The first movement of the quartet received warm applause by the group of Schönberg’s supporters that were present – even to clap between movements was unusual. It was in the second movement, Scherzo, that the disturbances really began. There was a sudden outburst of laughter that was then followed by further noisy outbursts of increasingly uncontrolled hilarity. The performers played on undauntedly. The composer’s supporters tried in vain to reinstate silence by shouting loudly back at the trouble-makers. By the end of the movement, jeers, whistles and mock Indian calls could be heard.  

As for the third movement, in which Schönberg took the considerable artistic risk of adding an extra vocal line to the score and, by doing so, seemed to attack the very genre of the string quartet, I quote the Neues Wiener Tagblatt (The New Vienna Daily):

“At this point Ms Gutheil-Schoder appeared on the podium. She was in charge of the vocal part of the cacophony. The witches dance of the third movement began. More laughter could be heard from the audience. Some people left the hall, others stayed, interested to observe how things would continue. The song unfolded and Ms Gutheil, who was applauded by her admirers, refused to notice or acknowledge the volume and intensity of the protest from other quarters.
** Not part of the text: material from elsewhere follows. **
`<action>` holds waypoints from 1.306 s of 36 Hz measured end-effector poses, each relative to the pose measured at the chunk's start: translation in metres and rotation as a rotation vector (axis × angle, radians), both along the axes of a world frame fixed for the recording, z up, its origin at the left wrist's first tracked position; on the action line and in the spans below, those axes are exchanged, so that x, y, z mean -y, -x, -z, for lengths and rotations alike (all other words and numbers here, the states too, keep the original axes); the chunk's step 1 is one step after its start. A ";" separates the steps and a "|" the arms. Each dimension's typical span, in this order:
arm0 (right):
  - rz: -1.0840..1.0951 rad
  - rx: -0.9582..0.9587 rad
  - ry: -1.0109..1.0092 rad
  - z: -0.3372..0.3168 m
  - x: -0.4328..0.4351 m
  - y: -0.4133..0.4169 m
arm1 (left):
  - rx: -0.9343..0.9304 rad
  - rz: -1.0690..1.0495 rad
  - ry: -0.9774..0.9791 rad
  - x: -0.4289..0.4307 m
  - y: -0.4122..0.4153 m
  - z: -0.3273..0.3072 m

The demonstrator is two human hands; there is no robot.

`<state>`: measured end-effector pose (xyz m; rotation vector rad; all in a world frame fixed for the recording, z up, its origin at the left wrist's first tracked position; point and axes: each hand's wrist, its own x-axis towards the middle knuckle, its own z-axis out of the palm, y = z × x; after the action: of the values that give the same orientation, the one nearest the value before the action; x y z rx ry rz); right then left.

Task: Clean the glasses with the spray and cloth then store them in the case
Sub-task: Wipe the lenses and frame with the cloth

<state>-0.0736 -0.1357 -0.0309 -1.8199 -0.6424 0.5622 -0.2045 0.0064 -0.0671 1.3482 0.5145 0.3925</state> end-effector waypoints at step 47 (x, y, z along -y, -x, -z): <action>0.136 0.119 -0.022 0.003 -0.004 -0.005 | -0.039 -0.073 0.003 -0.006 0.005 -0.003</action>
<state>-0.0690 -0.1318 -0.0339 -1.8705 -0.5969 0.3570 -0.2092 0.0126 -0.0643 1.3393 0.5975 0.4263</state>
She finished by comprehending that the public was furious, since from all directions one heard cries “That’s enough!”, “Stop!”, “Stop playing!” (Aufhören! Schluß! Nicht weiterspielen!) and the likes. From other corners there were cries “Be quiet!”, “Let them play on!” (Ruhe! Weiterspielen!). After finishing, Ms Gutheil sat down and stared silently and motionlessly at the unruly audience. After a while, the final movement commenced.”

At the end of the third movement the uproar subsided and those that hadn’t left and chose to stay on were reasonably settled during the quartet’s fourth movement and also listened to the Beethoven quite attentively. However, in the days that followed, it was as if the Bösendorfer concert hall, a temple of high culture, had been profaned by scandalous scenes of riot. A week later in the Wiener Montagsjournal (Vienna Monday Journal), one could read the new regulation “All infection of art by the production of cacophonies is forbidden!” (28.12.1908).